今月20日に開幕する高校野球選手権沖縄大会、その出場校を紹介する「めざせ甲子園!」です。きょうから開幕までの間、実力校や話題校など15校を紹介していきます。1校目のきょうは夏の第4シード、沖縄尚学です。チームの根底には「悔しさ」がありました。
中村将己主将「夏まで近いし一人ひとりが覇気出して、全員で活気出して練習していこう、アップ!」
威勢の良い掛け声で練習が始まったこの夏の第4シード・沖縄尚学。今のチームになるまで、4季連続での甲子園出場、去年は春夏ともに甲子園ベスト8入りを果たすなど、その強さを示してきた。そんな偉大な先輩たちの後を追って始まった今のチーム。しかしその船出は厳しいものだった。
松元孝平外野手「あんな結果に終わってしまって悔しくて前が見えない状況でした。」
センバツ大会がかかった秋の県大会。沖縄尚学は、公式戦初勝利を挙げ勢いに乗る宮古総実に敗れまさかの初戦敗退。5季連続での甲子園の夢はあっけなく消えていった。
与那覇廉外野手「秋1回戦で負けて、悔しい思いが一番強くて(春夏)結果を残すということを考えて取り組んできました。」
比嘉公也監督「その悔しさを持って冬を乗り越えて、春3位という結果をのこすことができたんですが。」
秋の悔しさがあったからこそつかんだ、春の3位。さらに上を求める比嘉公也監督の評価は厳しめだが、選手たちは秋の悔しさを糧に確実に成長し続けている。
投手陣の中心は、神里廣之介。ことしの春季大会で3試合で完投と結果を残した。この投球の背景には秋、背番号1をもらいながらも登板することなく終わったことやこの春、エースナンバーではなく背番号10となった悔しさがあった。
神里廣之介投手「あの時は悔しくて、本当にふがいないなという思いがあってその思いもあって、春の投球があったと思います。」
一方、春背番号1を託された山城悠輔も、神里の調子があがったことで登板機会が減少。最後の夏に向け、神里と競い合いながら成長し続ける。
打撃では旧チームから試合に出ている俊足好打の中村将己が不動の1番。そして、春の大会でチーム1の打率を残したのが松元孝平。松元も、秋の大会では肩のケガで代打での1打席に終わり悔しい思いをした。冬場には手が血でにじむほどバットを振り込んできた。

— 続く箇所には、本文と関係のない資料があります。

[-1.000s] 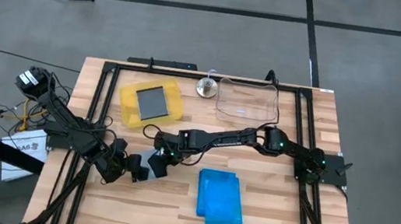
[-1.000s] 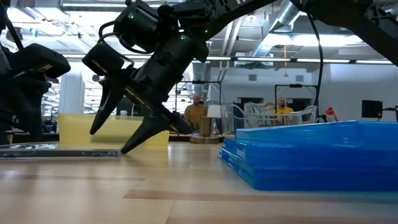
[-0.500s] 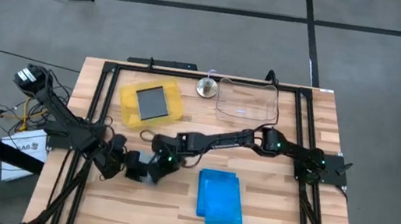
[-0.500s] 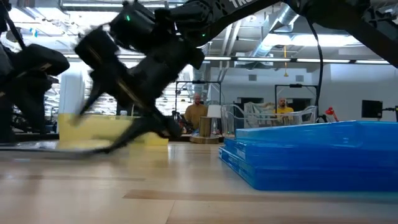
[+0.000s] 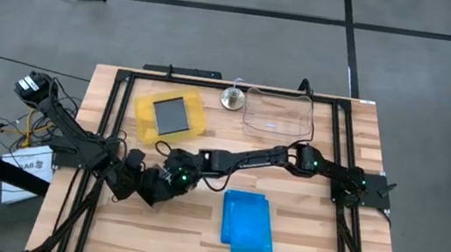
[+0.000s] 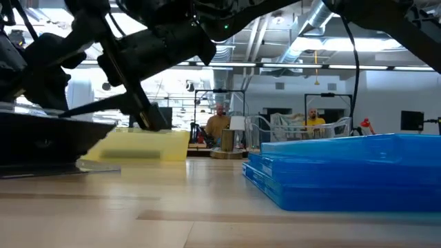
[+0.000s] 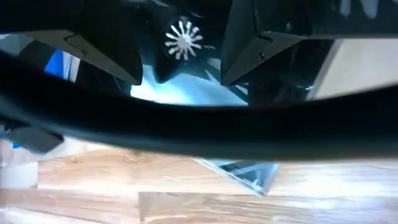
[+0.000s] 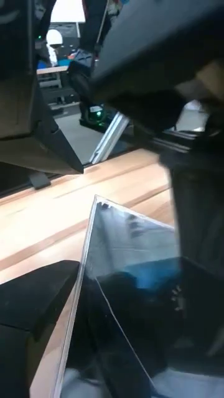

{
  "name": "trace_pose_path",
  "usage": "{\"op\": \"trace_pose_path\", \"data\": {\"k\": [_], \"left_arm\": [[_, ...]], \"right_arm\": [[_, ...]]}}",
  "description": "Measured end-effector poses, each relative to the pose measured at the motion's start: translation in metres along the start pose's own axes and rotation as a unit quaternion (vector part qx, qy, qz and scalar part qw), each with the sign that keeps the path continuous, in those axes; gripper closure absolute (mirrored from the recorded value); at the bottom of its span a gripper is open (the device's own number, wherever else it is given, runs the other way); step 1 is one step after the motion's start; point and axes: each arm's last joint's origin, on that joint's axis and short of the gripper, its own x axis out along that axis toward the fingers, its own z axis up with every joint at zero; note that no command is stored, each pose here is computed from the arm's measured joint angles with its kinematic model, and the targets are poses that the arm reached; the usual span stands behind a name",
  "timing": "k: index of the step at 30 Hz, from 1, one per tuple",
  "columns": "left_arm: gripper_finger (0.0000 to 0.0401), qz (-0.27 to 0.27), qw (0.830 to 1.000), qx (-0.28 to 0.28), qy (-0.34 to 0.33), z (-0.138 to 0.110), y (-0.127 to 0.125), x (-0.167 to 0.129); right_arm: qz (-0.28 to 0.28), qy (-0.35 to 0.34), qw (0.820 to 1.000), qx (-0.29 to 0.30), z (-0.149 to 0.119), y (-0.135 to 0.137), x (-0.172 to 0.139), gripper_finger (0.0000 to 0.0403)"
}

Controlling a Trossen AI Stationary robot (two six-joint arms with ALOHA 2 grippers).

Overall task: Pick & place jewel cases by type
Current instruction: Put the black CD case into the yellow bin

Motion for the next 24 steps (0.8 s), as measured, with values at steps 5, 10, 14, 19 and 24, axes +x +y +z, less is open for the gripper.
{"op": "trace_pose_path", "data": {"k": [5,10,14,19,24], "left_arm": [[0.0192,-0.002,1.0,0.001,0.012,-0.001,-0.002,0.0],[0.0192,0.003,1.0,0.001,0.028,-0.002,-0.001,-0.001],[0.0192,0.012,0.999,0.005,0.048,-0.004,-0.001,-0.001],[0.0192,0.019,0.997,0.027,0.067,-0.005,-0.001,-0.001],[0.0192,0.024,0.995,0.048,0.078,-0.003,0.0,-0.004]], "right_arm": [[-0.012,-0.014,1.0,0.014,0.0,-0.001,0.0,0.0177],[-0.057,-0.028,0.998,0.028,-0.001,-0.008,0.0,0.0227],[-0.082,-0.035,0.996,0.032,0.001,-0.014,-0.003,0.0263],[-0.101,-0.031,0.994,0.024,0.0,-0.017,-0.004,0.0286],[-0.115,-0.018,0.993,0.022,-0.001,-0.018,-0.006,0.0289]]}}
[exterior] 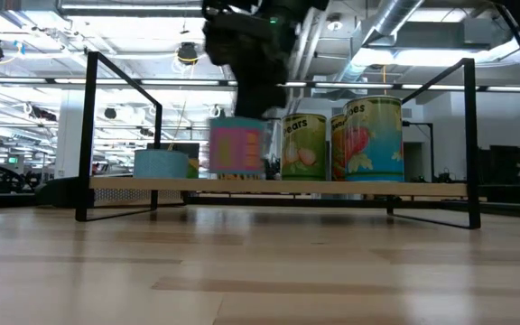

松元孝平外野手「秋に自分の力を出せなかったので、冬場しっかり力をつけて春そして夏に力を出そうと思ってがんばっていました。」
中村将己主将「秋以降は苦しくて、どうしていいかもわからず。」
悔しさを胸に練習に打ち込む沖尚ナインの中で秋の敗戦にもっとも責任を感じていたのがキャプテン・中村将己。中村は1年生の夏からベンチ入りし、甲子園出場を決めた先輩たちを目の前で見てきた。
中村将己主将「自分たちの代で(連続出場が)切れてしまって申し訳ないというか先輩方に対して不甲斐ない結果に終わってしまって…」
中村は、今まで見てきた先輩たちと自分達とのギャップやキャプテンとしてチームをどうまとめたらいいかわからず苦しんでいた。その中村を支えたのは周りからの言葉だった。
秋の大会後、中村のもとに届いた歴代のキャプテンからの言葉。去年のチームの赤嶺謙キャプテンからはキャプテンとしての大変さを気遣いながらあまり抱え込みすぎないようにという言葉。一昨年の諸見里匠キャプテンからは夏に勝てるチームになれば良いからと励ましの言葉が送られていた。
また、中村の野球ノート。そこには「リーダーでチームは変わる」と比嘉監督から、中村への期待が綴られていた。
比嘉公也監督「今年の柱になってほしいという思いで、彼しかキャプテンは思い当たるところはないですし、良い時も悪い時もとにかく全力で引っ張ってほしい。」
中村将己主将「自分がしっかりやっていかないといけないのかなと思いました。夏こそは自分が引っ張って、甲子園に行けるようにしたいです」
苦しかった時期を乗り越え、成長し続ける沖尚ナイン。「秋の悔しさがあったからこそ今がある」そう胸を張って言える夏がやってくる!